=== What is required ===
Use the entries below to count the lines that hold the word "card"; answer with the number only.

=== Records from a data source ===
********************
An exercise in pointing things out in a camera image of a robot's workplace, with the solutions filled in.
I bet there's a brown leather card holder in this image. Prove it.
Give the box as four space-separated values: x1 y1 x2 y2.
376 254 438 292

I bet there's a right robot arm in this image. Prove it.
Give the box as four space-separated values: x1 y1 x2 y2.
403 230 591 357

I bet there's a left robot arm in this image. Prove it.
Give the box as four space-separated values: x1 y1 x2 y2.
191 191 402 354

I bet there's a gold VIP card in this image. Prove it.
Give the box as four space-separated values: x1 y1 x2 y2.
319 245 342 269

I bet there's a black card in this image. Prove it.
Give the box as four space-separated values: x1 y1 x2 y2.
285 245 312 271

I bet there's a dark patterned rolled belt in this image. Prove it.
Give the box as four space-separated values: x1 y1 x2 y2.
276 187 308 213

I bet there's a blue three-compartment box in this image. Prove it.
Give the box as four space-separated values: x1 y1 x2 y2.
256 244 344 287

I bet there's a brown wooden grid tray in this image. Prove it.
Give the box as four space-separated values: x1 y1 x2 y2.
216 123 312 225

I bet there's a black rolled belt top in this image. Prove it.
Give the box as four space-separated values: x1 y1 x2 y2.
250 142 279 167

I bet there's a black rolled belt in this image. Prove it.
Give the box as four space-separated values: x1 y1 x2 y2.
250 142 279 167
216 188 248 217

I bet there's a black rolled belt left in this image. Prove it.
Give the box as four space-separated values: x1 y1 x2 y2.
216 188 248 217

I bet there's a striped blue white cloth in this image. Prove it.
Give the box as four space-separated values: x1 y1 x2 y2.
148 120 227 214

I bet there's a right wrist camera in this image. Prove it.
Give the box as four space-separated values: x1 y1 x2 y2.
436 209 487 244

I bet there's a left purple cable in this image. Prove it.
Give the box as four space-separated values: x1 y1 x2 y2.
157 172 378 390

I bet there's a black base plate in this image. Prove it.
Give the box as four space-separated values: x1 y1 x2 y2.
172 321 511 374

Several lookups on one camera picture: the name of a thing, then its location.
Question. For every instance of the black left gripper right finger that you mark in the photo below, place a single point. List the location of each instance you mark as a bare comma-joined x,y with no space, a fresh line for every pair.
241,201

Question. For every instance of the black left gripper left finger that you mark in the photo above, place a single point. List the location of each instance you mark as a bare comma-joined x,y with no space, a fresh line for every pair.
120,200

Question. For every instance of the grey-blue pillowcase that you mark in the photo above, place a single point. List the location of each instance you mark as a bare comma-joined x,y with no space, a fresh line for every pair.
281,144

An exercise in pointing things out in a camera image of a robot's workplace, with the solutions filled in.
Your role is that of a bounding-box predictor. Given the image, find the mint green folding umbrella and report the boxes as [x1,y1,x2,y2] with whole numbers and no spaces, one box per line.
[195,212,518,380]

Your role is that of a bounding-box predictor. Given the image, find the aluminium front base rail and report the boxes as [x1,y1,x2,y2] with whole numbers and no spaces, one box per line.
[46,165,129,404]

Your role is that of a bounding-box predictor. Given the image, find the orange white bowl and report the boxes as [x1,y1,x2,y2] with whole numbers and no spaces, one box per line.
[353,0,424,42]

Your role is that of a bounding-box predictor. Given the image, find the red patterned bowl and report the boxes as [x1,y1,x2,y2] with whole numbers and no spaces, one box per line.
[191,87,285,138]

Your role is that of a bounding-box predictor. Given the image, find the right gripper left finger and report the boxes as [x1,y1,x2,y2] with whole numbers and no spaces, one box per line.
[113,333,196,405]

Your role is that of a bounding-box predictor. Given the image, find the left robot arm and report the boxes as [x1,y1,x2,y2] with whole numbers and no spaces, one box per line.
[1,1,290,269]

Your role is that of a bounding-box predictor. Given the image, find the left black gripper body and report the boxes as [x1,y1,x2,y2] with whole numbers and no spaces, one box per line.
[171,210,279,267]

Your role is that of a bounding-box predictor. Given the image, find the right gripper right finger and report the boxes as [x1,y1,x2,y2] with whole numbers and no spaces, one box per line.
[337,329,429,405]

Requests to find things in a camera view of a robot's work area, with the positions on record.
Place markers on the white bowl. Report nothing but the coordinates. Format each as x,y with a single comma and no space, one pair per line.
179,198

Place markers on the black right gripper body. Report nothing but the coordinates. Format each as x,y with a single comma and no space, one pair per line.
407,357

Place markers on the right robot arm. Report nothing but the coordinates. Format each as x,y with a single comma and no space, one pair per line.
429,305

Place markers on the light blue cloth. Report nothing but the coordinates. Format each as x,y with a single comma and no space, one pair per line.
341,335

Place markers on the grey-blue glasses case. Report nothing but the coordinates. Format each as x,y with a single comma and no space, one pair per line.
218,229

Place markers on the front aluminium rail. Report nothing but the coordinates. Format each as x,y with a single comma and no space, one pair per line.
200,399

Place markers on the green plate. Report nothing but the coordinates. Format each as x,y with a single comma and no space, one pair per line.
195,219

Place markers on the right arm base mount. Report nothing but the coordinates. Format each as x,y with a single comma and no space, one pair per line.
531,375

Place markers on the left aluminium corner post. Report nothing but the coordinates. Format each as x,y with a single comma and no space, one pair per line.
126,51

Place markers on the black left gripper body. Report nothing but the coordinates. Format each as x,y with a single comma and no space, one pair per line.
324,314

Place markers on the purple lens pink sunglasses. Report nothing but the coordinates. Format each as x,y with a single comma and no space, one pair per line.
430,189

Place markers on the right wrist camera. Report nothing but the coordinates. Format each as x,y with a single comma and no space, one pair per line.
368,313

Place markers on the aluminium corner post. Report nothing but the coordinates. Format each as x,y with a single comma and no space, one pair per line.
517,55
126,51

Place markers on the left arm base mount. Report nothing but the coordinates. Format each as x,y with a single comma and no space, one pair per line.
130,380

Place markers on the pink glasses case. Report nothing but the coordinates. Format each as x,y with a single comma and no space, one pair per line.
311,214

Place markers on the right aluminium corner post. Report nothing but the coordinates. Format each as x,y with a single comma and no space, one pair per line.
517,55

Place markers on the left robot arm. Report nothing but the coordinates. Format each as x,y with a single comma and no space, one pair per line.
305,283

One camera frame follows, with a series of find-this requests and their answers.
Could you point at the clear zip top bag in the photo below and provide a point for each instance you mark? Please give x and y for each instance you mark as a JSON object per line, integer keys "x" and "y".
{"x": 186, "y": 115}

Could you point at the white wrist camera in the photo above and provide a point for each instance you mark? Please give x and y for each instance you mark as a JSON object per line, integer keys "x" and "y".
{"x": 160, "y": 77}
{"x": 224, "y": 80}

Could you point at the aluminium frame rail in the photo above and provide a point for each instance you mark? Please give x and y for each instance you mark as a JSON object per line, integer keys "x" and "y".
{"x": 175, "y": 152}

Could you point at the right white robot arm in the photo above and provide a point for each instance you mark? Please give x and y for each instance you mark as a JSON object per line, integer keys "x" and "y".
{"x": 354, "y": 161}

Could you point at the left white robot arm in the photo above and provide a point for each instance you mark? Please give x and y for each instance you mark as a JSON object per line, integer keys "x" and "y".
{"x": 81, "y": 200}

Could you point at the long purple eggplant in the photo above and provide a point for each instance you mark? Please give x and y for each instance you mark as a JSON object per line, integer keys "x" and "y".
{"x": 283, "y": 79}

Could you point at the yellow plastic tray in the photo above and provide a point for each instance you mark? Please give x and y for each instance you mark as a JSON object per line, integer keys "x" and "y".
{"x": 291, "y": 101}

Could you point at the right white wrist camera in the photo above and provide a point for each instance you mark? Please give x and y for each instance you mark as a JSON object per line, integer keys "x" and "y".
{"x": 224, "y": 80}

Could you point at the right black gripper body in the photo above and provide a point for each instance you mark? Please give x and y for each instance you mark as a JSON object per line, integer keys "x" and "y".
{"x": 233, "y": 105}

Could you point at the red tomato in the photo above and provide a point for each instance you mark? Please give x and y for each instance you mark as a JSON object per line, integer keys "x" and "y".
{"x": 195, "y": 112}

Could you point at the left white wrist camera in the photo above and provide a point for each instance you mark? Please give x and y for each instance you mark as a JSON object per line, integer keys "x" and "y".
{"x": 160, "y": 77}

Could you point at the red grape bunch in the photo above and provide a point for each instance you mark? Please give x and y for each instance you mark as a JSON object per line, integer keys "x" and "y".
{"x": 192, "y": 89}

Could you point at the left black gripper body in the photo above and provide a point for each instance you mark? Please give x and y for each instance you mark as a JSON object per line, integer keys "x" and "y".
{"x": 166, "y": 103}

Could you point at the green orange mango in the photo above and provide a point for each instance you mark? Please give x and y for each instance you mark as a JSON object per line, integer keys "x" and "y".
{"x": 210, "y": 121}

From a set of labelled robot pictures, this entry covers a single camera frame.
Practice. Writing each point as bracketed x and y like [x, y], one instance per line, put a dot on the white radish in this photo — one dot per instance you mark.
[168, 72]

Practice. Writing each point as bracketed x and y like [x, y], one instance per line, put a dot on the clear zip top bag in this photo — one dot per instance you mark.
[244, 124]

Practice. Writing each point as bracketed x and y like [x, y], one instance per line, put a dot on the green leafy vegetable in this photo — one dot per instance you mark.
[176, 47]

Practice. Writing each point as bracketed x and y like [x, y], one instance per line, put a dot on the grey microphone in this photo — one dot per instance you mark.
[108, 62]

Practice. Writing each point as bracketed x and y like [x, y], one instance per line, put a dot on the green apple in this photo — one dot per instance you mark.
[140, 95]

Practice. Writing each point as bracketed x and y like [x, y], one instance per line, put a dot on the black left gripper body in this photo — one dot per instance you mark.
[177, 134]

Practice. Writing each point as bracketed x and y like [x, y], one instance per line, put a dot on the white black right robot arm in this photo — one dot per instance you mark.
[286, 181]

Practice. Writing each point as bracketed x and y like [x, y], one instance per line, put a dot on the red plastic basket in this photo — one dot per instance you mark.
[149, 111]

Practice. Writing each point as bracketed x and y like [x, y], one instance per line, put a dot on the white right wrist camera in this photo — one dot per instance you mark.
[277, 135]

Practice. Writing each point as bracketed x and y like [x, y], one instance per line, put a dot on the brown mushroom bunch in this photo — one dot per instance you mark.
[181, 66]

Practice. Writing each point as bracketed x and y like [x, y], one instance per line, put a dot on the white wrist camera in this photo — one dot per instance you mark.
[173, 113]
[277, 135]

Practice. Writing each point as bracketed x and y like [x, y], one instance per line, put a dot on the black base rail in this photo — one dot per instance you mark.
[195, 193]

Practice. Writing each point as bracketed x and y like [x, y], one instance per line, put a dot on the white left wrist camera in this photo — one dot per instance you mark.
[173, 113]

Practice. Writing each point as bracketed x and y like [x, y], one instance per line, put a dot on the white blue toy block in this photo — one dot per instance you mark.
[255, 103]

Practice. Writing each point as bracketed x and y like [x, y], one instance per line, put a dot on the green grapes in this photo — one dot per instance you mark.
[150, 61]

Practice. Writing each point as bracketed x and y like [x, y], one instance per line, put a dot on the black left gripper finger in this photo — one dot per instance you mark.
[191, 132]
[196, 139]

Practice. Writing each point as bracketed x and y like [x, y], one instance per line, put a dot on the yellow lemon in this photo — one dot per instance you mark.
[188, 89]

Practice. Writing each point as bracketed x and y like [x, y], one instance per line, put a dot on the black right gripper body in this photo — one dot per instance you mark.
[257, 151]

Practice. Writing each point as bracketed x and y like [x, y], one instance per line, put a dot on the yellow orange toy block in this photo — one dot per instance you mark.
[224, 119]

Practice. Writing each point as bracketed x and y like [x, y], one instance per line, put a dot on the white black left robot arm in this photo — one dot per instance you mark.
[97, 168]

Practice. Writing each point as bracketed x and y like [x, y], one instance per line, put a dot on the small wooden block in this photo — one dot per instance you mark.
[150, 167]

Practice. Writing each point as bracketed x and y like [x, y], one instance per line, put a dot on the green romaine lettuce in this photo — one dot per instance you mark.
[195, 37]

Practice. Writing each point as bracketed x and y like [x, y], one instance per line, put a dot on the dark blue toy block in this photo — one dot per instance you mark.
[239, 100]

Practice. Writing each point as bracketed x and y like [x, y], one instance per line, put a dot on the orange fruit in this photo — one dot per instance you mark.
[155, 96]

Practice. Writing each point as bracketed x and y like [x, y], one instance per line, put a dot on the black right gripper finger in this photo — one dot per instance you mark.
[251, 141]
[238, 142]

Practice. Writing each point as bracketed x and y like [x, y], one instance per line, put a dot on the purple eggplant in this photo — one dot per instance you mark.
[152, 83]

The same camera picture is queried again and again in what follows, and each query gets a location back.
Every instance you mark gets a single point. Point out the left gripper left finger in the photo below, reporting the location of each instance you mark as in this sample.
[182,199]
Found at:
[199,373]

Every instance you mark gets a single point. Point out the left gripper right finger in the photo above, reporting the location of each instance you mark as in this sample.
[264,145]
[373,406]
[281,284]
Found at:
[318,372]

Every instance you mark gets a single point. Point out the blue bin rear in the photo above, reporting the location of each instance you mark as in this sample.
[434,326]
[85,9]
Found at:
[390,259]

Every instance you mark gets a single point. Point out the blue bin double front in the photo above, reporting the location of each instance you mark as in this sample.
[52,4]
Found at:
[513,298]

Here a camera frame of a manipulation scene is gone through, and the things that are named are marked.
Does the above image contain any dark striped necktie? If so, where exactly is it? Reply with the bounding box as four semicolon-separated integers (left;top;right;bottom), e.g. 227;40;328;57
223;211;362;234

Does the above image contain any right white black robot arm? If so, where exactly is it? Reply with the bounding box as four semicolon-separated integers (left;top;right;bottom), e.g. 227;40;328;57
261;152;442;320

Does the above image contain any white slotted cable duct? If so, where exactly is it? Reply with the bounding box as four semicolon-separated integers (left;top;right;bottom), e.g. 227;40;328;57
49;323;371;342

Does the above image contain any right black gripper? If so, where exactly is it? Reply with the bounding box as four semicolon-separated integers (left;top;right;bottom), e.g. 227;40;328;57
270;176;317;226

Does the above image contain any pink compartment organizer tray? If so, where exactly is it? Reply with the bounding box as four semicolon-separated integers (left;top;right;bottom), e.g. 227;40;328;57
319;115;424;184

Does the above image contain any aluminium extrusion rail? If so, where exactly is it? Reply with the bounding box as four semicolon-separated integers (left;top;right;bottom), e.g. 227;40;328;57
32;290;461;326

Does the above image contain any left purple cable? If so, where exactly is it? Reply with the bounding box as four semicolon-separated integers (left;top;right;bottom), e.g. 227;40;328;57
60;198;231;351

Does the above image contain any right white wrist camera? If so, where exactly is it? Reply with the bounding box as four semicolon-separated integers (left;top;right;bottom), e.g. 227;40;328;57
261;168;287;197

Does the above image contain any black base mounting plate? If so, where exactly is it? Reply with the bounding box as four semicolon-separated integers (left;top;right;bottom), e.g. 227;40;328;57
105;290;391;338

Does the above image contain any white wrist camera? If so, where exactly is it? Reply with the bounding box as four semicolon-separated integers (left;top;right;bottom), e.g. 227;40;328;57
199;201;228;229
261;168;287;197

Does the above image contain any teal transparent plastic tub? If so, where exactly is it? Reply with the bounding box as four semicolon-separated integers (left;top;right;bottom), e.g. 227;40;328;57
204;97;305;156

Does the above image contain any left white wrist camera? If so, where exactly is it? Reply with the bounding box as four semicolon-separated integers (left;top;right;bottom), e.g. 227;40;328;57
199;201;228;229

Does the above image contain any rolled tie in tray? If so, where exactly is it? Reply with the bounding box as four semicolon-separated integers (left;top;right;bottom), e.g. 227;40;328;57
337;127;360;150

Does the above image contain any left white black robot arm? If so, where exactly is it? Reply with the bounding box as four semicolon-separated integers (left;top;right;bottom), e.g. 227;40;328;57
********************
=== Written solution ===
3